WHAT TO WORK ON:
Filter the listing below, keeping only the lines with the word "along".

--- GIVEN INFORMATION Enclosed Below ---

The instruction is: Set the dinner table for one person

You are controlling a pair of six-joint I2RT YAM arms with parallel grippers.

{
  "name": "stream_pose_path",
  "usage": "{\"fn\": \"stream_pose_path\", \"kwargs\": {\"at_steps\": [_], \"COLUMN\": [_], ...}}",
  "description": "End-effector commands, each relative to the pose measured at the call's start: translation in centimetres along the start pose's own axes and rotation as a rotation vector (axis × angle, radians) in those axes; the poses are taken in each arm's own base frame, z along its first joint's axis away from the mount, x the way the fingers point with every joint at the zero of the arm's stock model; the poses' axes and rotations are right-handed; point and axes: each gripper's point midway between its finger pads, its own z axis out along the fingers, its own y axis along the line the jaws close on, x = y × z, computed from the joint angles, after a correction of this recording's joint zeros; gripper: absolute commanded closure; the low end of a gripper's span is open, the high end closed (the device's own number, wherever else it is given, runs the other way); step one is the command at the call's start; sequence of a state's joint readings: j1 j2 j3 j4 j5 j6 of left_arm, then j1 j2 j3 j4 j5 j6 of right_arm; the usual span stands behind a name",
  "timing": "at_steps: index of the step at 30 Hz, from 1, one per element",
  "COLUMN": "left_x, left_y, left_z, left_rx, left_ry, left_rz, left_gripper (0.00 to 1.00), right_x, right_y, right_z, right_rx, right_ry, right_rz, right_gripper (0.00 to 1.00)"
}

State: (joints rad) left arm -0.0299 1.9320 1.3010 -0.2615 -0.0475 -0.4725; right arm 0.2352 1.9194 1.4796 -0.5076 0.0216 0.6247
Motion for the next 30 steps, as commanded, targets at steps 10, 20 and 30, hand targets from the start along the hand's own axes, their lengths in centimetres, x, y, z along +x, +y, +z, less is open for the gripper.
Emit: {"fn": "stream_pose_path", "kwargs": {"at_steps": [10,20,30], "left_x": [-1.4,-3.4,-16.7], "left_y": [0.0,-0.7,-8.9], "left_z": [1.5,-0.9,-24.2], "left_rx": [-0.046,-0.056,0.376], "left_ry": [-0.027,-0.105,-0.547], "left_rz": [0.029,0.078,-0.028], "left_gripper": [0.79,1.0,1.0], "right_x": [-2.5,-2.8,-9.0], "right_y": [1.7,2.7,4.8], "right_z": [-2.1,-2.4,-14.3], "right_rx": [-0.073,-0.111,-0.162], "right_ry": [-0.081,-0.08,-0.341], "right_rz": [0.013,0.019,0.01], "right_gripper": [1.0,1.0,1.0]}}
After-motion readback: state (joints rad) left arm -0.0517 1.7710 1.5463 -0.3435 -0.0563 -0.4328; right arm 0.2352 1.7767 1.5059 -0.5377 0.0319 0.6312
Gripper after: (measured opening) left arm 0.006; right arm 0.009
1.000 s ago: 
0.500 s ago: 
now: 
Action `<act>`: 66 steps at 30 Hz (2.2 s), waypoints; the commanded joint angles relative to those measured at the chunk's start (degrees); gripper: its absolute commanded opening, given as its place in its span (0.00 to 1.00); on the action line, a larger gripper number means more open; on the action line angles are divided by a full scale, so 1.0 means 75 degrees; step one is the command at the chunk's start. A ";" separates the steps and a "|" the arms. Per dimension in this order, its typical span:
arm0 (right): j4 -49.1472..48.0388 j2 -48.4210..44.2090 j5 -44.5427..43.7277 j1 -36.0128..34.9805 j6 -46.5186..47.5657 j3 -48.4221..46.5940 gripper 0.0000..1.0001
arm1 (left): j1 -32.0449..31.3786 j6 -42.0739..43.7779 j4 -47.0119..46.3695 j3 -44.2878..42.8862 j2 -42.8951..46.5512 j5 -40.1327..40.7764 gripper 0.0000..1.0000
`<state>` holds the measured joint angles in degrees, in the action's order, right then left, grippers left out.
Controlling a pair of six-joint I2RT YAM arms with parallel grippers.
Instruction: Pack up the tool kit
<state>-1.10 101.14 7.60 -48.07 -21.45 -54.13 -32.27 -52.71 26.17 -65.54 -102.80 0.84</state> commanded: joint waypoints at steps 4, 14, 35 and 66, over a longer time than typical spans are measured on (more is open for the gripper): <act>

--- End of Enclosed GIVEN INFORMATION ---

PROBLEM SOLUTION:
  "description": "End-effector commands, each relative to the pose measured at the call's start: translation in centimetres along the start pose's own axes and rotation as a rotation vector (axis × angle, radians) in those axes; the poses are taken in each arm's own base frame, z along its first joint's axis away from the mount, x the way the fingers point with every joint at the zero of the arm's stock model; the poses' axes and rotations are right-handed; point and axes: each gripper's point midway between its finger pads, its own z axis out along the fingers, its own y axis along the line the jaws close on, x = y × z, computed from the joint angles, after a correction of this recording's joint zeros; gripper: absolute commanded closure; the low end of a gripper's span is open, the high end closed (the device's own number, wherever else it is given, runs the other way); step one is the command at the call's start; sequence of a state's joint readings: j1 j2 j3 j4 j5 j6 of left_arm, then j1 j2 j3 j4 j5 j6 of right_arm; the usual span stands behind a name",
Motion for the next 30 steps, as commanded, targets at steps 10, 20 and 30, hand targets from the start along the hand's own axes, their lengths in centimetres, x, y, z along +x, +y, +z, less is open for the gripper.

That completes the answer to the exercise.